» **Exercise prompt**: If a line in the data holds the string "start", list it.

» **Collected material**:
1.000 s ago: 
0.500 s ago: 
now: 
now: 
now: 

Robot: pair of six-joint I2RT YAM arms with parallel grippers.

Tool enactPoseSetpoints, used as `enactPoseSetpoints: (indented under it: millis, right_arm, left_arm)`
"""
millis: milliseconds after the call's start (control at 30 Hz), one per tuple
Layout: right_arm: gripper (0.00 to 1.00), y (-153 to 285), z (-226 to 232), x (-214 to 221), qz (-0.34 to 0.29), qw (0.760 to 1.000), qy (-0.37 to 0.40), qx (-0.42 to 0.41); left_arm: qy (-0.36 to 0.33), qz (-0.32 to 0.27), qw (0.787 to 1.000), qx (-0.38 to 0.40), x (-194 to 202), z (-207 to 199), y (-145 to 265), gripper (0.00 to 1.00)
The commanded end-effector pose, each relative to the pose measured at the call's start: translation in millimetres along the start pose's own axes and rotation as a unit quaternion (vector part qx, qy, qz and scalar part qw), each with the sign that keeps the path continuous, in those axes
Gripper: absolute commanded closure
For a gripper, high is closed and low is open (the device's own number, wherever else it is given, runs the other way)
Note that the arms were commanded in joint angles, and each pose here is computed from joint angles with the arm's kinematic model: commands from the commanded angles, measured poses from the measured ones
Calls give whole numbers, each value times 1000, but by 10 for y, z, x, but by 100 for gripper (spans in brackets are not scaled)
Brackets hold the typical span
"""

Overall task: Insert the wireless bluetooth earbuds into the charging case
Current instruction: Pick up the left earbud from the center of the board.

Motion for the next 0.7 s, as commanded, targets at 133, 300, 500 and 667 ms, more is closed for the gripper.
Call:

» **Written answer**:
millis: milliseconds after the call's start (control at 30 Hz), one per tuple
The commanded end-effector pose, each relative to the pose measured at the call's start: translation in millimetres along the start pose's own axes and rotation as a unit quaternion (vector part qx, qy, qz and scalar part qw), each with the sign that keeps the path continuous, in those axes

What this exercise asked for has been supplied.